[WORK ITEM]
Only a number is wanted here, namely how many lines of the data contain the string "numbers".

##### COLLECTED DATA #####

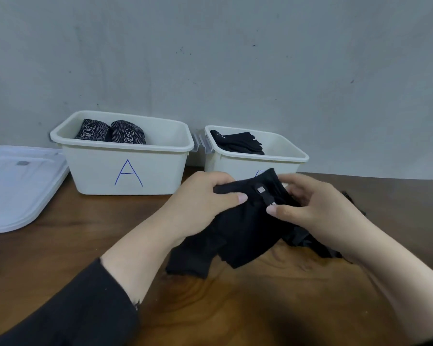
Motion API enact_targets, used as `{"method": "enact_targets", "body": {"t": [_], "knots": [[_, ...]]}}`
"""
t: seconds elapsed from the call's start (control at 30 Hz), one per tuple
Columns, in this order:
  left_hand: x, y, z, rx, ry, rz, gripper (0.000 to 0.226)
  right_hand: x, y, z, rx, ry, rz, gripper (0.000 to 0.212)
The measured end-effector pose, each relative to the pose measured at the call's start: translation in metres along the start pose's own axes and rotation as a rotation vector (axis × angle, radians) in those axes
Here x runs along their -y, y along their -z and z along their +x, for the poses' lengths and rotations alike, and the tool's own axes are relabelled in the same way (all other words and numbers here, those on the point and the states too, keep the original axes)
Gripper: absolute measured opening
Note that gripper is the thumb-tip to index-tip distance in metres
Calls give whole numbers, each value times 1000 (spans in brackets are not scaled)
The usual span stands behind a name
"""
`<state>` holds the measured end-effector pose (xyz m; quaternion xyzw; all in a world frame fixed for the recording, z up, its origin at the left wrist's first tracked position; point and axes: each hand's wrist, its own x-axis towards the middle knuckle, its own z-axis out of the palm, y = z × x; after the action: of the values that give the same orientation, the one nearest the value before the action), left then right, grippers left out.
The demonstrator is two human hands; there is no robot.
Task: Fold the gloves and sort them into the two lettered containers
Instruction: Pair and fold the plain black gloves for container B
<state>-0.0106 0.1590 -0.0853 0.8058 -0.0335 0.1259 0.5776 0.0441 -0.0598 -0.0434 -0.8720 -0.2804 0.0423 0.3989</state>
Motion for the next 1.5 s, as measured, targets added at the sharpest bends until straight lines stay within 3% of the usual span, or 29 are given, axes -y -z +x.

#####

[THE ANSWER]
2